**INPUT RECORDS**
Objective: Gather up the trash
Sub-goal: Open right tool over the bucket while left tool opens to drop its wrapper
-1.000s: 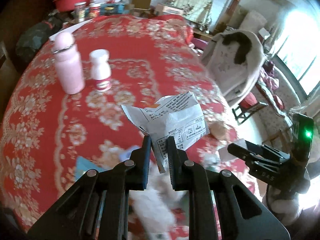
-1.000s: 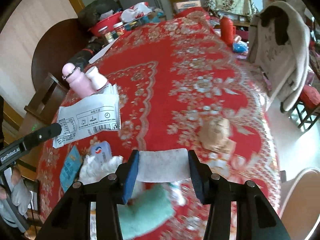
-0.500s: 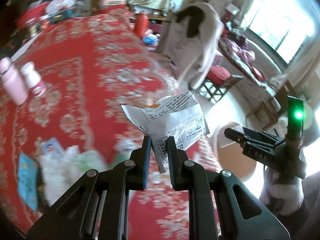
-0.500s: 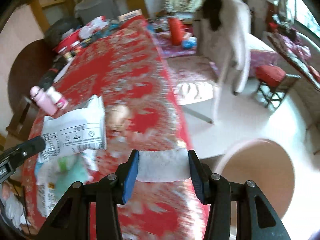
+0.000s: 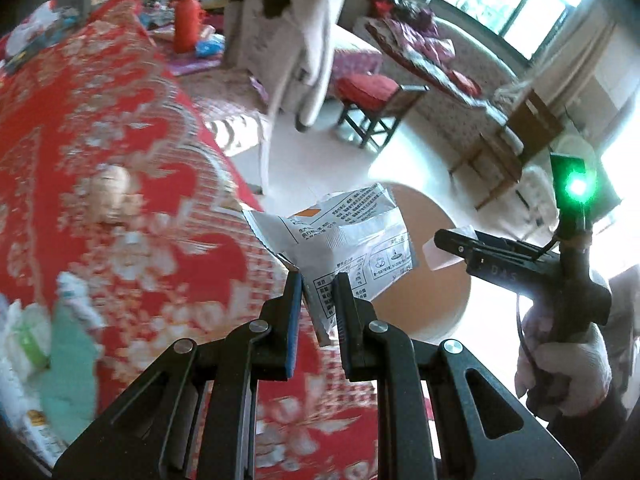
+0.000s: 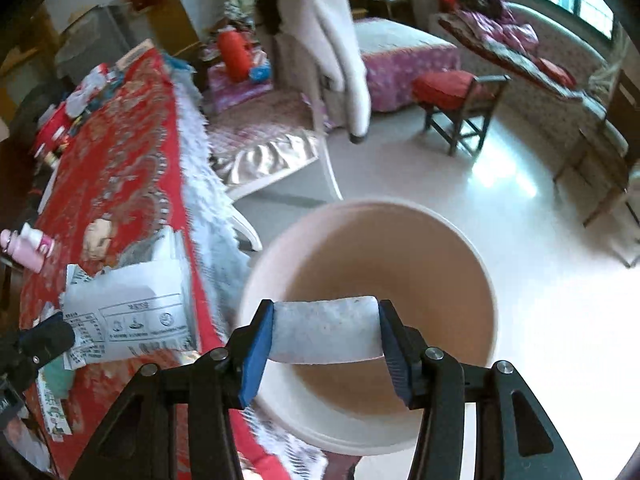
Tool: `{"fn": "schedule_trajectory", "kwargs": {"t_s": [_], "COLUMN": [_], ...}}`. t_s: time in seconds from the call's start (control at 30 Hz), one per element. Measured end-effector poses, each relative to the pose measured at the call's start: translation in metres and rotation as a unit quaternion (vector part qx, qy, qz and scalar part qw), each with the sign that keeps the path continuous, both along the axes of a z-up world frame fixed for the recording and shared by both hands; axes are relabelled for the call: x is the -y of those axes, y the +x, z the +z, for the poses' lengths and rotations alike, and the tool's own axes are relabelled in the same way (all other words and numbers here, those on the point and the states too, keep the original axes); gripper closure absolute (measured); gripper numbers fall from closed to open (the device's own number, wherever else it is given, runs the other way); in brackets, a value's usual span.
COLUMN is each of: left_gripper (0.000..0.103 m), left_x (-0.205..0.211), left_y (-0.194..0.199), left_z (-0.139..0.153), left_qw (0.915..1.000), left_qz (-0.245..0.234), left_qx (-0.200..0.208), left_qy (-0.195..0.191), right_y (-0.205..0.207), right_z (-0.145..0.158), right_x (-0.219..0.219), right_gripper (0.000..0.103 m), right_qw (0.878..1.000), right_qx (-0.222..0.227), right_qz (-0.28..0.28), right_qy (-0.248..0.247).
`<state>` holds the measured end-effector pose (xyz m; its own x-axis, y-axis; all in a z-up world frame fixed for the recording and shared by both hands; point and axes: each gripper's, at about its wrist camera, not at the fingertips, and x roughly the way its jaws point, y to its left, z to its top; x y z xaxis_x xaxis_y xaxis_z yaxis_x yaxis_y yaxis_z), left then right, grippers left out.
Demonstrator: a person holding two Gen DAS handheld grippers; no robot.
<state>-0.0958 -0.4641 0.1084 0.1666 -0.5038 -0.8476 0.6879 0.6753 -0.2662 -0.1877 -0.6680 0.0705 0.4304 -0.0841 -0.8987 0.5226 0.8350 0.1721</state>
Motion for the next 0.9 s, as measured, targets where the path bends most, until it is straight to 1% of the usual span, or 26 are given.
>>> {"fn": "schedule_trajectory", "kwargs": {"t_s": [0.07, 0.1, 0.13, 0.17, 0.23, 0.27, 0.37, 0.47, 0.53, 0.67, 0.9], "left_gripper": [0.089, 0.089, 0.089, 0.088, 0.087, 0.086, 0.08, 0.08, 0.08, 0.08, 0.08], "left_x": [0.014, 0.019, 0.025, 0.028, 0.036, 0.039, 0.044, 0.045, 0.042, 0.027, -0.003], "left_y": [-0.004, -0.006, -0.009, -0.012, -0.013, -0.013, -0.011, -0.01, -0.009, -0.007, 0.001], "left_z": [-0.008, -0.011, -0.013, -0.016, -0.021, -0.024, -0.03, -0.029, -0.026, -0.018, -0.009], "left_qw": [0.9999, 0.9999, 0.9999, 0.9997, 0.9989, 0.9981, 0.996, 0.9955, 0.9962, 0.9983, 0.9986], "left_qz": [-0.007, -0.01, -0.013, -0.02, -0.032, -0.036, -0.035, -0.025, -0.02, 0.0, 0.052], "left_qx": [-0.007, -0.009, -0.01, -0.015, -0.031, -0.043, -0.074, -0.083, -0.078, -0.052, -0.003], "left_qy": [0.003, 0.003, 0.002, -0.003, -0.015, -0.024, -0.036, -0.038, -0.034, -0.026, -0.011], "right_y": [-0.005, -0.008, -0.011, -0.014, -0.018, -0.019, -0.025, -0.026, -0.026, -0.019, 0.001], "right_z": [-0.003, -0.004, -0.005, -0.007, -0.007, -0.007, -0.008, -0.01, -0.01, -0.01, 0.001], "right_x": [0.007, 0.01, 0.014, 0.017, 0.022, 0.024, 0.03, 0.032, 0.03, 0.024, -0.002], "right_gripper": [0.05, 0.047, 0.042, 0.039, 0.027, 0.027, 0.027, 0.027, 0.027, 0.027, 0.027], "right_qw": [1.0, 1.0, 1.0, 1.0, 1.0, 1.0, 0.999, 1.0, 1.0, 1.0, 1.0], "right_qx": [-0.004, -0.005, -0.006, -0.006, -0.005, -0.005, -0.006, -0.008, -0.009, -0.004, 0.008], "right_qz": [-0.009, -0.015, -0.017, -0.019, -0.026, -0.028, -0.031, -0.026, -0.022, -0.013, 0.018], "right_qy": [0.0, 0.0, 0.001, 0.003, 0.001, -0.001, -0.002, 0.003, 0.004, 0.003, -0.011]}}
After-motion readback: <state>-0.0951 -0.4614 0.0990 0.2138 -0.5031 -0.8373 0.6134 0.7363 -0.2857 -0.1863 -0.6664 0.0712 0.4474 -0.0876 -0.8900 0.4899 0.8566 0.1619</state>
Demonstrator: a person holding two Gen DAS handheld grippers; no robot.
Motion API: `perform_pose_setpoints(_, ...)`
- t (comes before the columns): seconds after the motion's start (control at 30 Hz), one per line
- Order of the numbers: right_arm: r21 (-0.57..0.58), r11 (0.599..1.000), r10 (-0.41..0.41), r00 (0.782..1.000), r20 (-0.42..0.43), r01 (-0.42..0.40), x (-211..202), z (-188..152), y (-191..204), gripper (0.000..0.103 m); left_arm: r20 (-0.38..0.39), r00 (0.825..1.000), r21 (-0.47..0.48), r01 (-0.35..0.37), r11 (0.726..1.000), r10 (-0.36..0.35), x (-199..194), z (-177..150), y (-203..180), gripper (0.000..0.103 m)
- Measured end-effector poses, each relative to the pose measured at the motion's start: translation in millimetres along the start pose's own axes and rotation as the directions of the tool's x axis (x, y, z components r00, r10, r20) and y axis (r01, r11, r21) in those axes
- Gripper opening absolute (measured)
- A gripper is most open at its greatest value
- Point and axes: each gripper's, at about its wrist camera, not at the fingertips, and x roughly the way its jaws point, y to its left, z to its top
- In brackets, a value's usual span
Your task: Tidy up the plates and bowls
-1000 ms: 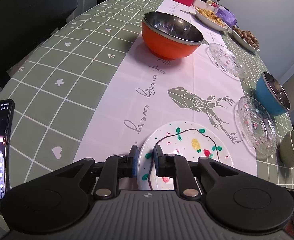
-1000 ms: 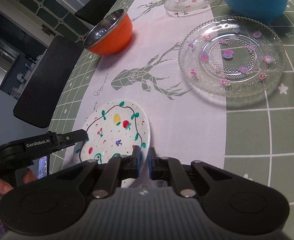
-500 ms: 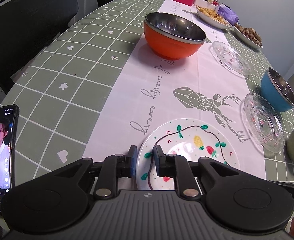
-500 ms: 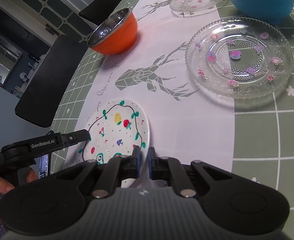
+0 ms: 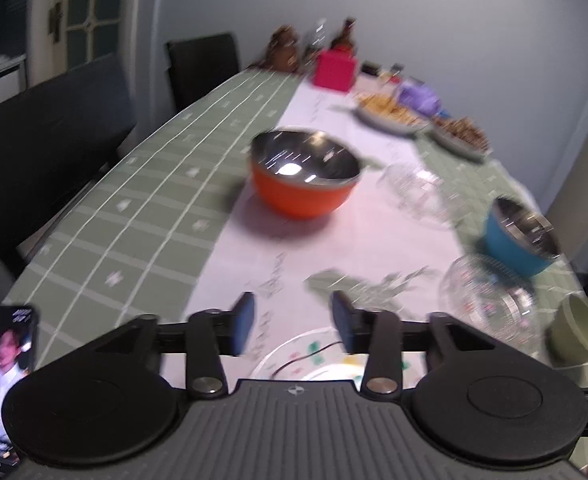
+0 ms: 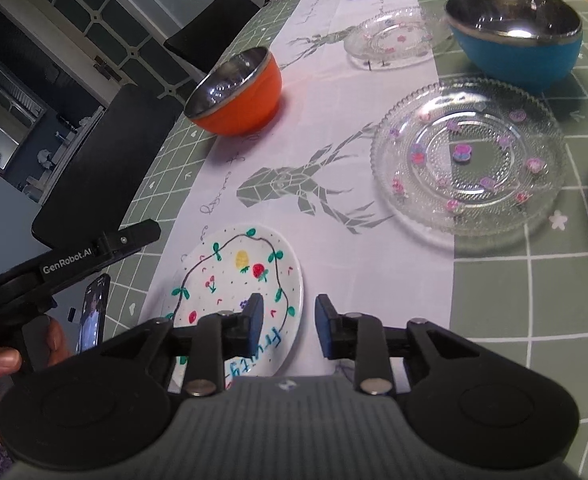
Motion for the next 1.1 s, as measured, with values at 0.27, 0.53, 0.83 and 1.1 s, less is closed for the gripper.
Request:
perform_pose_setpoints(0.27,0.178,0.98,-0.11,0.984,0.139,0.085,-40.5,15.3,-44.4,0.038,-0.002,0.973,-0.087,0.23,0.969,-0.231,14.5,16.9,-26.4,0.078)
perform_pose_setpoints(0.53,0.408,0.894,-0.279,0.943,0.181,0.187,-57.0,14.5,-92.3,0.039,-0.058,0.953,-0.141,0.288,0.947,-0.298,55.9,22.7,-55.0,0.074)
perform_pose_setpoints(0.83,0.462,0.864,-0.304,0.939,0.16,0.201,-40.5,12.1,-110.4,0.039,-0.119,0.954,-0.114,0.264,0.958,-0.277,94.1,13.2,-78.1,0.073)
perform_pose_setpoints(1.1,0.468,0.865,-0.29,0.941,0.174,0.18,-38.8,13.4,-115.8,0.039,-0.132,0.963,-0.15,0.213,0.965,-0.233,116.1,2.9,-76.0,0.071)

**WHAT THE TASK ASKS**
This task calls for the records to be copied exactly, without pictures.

**TASK OUTPUT**
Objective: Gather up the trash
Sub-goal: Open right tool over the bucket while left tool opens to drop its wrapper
-1.000s: 
-1.000s: 
-0.500s: 
-0.500s: 
+0.000s: 
+0.000s: 
Tool: `{"fn": "schedule_trajectory", "kwargs": {"t_s": [_], "COLUMN": [_], ...}}`. t_s: time in seconds from the call's start (control at 30 Hz), one per element. Measured end-effector poses, each relative to the pose measured at the call's start: translation in metres and rotation as a unit quaternion (vector part qx, qy, qz and scalar part qw), each with the sign that keeps the path continuous, both along the axes of a z-up world frame fixed for the recording and shared by both hands; axes are relabelled for the call: x is the -y of those axes, y the +x, z the +z, for the poses' lengths and rotations alike, and the tool's own axes are relabelled in the same way (all other words and numbers here, those on the point and the states too, keep the original axes); gripper closure absolute (measured); gripper numbers fall from closed to open (the device's own number, wherever else it is given, runs the other way); in brackets, a value's usual span.
COLUMN is each of: left_gripper (0.000..0.103 m), left_x (-0.205..0.211), left_y (-0.194..0.199), left_z (-0.139..0.153), left_qw (0.915..1.000), left_qz (-0.245..0.234), left_qx (-0.200..0.208), left_qy (-0.195..0.191), right_y (-0.205..0.207), right_z (-0.145..0.158), right_x (-0.219..0.219), right_gripper (0.000..0.103 m), right_qw (0.878..1.000), right_qx (-0.222..0.227), right_qz (-0.28..0.28), right_qy (-0.248..0.247).
`<state>` holds the measured end-effector pose (xyz m; its own x-axis, y-axis; all in a z-up world frame fixed for the recording and shared by both hands; point and axes: each gripper's, at about its wrist camera, not at the fingertips, and x roughly the way its jaws point, y to its left, z to its top; x y z xaxis_x xaxis_y xaxis_z yaxis_x yaxis_y yaxis_z), left then right, grippers left out.
Demonstrator: a person holding two Gen DAS handheld grippers; no robot.
<state>-0.0958 -0.4641 0.1084 0.1666 -0.5038 -0.8476 0.6879 0.6753 -0.2662 -0.1877 -0.6680 0.0705 0.4304 -0.0841 -0.8987 0.5226 0.8350 0.1721</state>
Motion for the next 0.9 s, as measured, targets where the path bends most, until it is straight to 1% of the usual span, or 26 are given.
>>> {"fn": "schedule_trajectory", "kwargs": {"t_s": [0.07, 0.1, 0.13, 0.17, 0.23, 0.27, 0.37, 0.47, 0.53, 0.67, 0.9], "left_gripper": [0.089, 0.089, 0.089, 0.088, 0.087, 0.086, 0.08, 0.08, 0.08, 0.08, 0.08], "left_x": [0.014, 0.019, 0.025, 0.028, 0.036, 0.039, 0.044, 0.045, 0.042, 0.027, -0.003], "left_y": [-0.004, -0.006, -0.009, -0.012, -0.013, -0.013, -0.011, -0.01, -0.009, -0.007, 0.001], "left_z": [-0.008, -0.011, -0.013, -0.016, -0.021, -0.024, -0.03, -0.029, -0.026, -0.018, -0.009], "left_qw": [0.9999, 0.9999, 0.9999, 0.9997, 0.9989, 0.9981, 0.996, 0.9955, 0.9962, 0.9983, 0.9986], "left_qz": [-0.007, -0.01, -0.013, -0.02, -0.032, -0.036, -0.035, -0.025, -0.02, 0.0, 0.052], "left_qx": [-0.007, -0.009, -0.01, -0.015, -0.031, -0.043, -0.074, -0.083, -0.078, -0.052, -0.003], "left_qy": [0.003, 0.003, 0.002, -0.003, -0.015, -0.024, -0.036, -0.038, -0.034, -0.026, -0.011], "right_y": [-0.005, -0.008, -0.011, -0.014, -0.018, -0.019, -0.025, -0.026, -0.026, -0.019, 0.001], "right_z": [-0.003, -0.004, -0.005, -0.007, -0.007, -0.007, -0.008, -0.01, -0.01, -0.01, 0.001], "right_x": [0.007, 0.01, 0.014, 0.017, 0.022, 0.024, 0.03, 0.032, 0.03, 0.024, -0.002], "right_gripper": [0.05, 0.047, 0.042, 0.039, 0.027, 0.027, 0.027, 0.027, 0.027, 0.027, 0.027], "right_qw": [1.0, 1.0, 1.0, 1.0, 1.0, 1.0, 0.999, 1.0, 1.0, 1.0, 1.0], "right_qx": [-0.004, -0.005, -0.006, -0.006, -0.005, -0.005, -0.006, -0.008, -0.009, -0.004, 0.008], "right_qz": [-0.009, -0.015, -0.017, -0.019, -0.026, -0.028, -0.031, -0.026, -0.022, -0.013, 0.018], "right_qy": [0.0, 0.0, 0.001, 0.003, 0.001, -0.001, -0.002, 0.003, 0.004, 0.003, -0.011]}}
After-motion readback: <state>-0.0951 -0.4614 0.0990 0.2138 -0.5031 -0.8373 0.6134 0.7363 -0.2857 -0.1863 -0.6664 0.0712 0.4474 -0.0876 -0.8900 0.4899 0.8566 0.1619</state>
Demonstrator: a person holding two Gen DAS handheld grippers; no robot.
Motion API: `perform_pose_setpoints(_, ...)`
- t (comes before the columns): seconds after the motion's start (control at 30 Hz), one per line
- Order of the numbers: right_arm: r21 (-0.57..0.58), r11 (0.599..1.000), r10 (-0.41..0.41), r00 (0.782..1.000), r20 (-0.42..0.43), r01 (-0.42..0.40), x (-211..202), z (-188..152), y (-191..204), gripper (0.000..0.103 m); left_arm: r20 (-0.38..0.39), r00 (0.825..1.000), r21 (-0.47..0.48), r01 (-0.35..0.37), r11 (0.726..1.000), r10 (-0.36..0.35), x (-199..194), z (-177..150), y (-203..180), gripper (0.000..0.103 m)
- Measured end-effector poses, each relative to the pose measured at the motion's start: translation in millimetres along the start pose's own axes and rotation as the directions of the tool's x axis (x, y, z components r00, r10, r20) and y axis (r01, r11, r21) in those axes
- Gripper opening absolute (measured)
- A gripper is most open at its greatest value
- Point and axes: each gripper's, at about its wrist camera, not at the fingertips, and x roughly the way its jaws point, y to its left, z to its top
- In brackets, a value's usual span
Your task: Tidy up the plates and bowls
-1000 ms: 
-1000 ms: 
-500 ms: 
-500 ms: 
+0 ms: 
+0 ms: 
Motion for the next 1.1 s, as measured, with values at 0.27, 0.53, 0.83 and 1.1 s, less is closed for the gripper.
Request:
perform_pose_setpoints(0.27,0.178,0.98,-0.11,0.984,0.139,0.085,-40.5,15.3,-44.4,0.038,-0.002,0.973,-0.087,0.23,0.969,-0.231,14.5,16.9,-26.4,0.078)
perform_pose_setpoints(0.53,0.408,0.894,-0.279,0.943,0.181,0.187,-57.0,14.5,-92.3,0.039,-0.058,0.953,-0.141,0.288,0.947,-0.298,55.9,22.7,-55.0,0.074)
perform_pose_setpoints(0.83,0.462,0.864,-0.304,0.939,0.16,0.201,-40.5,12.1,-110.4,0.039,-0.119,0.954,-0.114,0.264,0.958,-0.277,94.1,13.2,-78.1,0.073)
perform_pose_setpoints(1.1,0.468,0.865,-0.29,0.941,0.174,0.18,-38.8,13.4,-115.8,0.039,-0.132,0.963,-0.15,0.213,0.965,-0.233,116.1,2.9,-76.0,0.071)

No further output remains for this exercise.